▶ WHAT IS NEEDED
Within the material below, locate the line with "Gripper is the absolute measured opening" and the line with "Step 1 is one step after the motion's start", then return those two lines and all lines between them, exactly as written.
[Start of section]
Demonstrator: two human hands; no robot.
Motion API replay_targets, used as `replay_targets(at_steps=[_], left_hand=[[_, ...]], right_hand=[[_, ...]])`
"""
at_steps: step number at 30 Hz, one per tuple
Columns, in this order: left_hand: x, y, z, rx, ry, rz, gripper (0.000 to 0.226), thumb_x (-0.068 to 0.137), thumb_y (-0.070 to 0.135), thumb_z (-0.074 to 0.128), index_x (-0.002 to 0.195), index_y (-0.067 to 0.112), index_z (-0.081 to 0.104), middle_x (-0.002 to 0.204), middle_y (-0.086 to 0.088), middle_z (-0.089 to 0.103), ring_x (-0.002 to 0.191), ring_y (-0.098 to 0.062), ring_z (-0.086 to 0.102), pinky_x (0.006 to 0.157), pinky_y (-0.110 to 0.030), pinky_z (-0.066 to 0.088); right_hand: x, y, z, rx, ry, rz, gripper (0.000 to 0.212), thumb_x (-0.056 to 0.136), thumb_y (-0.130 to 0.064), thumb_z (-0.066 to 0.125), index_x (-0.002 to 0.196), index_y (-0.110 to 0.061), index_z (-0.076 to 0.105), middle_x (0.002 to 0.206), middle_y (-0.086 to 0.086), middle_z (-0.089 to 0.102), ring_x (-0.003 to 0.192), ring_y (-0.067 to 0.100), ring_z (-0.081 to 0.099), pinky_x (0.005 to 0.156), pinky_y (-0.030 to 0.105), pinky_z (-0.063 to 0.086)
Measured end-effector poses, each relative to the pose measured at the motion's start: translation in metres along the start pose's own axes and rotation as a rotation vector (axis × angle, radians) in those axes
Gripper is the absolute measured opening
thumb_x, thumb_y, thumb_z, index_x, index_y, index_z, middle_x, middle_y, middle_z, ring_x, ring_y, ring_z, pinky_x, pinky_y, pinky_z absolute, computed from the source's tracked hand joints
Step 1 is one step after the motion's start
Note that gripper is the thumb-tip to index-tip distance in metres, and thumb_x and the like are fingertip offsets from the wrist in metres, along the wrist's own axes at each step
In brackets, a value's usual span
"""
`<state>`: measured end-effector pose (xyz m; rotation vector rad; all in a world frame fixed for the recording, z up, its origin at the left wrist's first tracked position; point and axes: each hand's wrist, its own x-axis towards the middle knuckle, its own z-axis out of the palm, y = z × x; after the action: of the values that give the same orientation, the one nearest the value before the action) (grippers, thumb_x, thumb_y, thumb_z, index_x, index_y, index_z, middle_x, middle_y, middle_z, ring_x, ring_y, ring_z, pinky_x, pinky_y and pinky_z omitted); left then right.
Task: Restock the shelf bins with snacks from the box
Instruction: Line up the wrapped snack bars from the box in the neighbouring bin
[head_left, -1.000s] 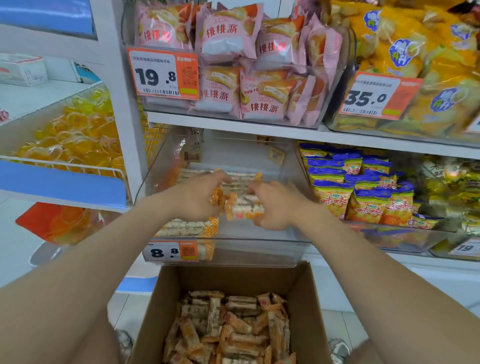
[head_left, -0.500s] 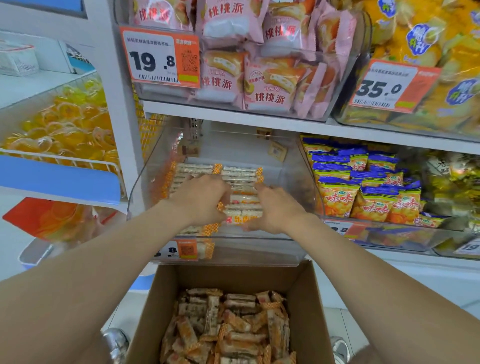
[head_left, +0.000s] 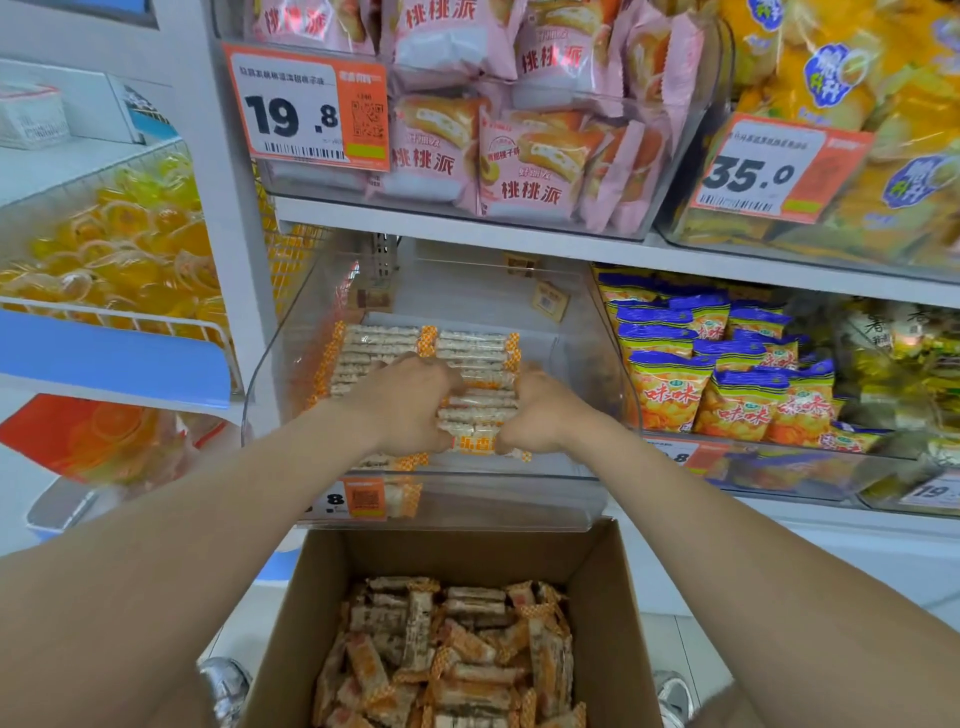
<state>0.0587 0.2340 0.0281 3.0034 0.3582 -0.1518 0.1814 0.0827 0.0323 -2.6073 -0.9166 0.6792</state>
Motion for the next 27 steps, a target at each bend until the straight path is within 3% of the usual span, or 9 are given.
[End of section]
▶ EXERCISE OUTPUT
Gripper is the absolute measured opening
thumb_x, thumb_y, thumb_z, index_x, index_y, index_z, middle_x, middle_y, middle_z, ring_x, ring_y, ring_z, pinky_x, pinky_y, pinky_z absolute, computed from the source's tracked hand joints
Step 1 is one step after the motion's start

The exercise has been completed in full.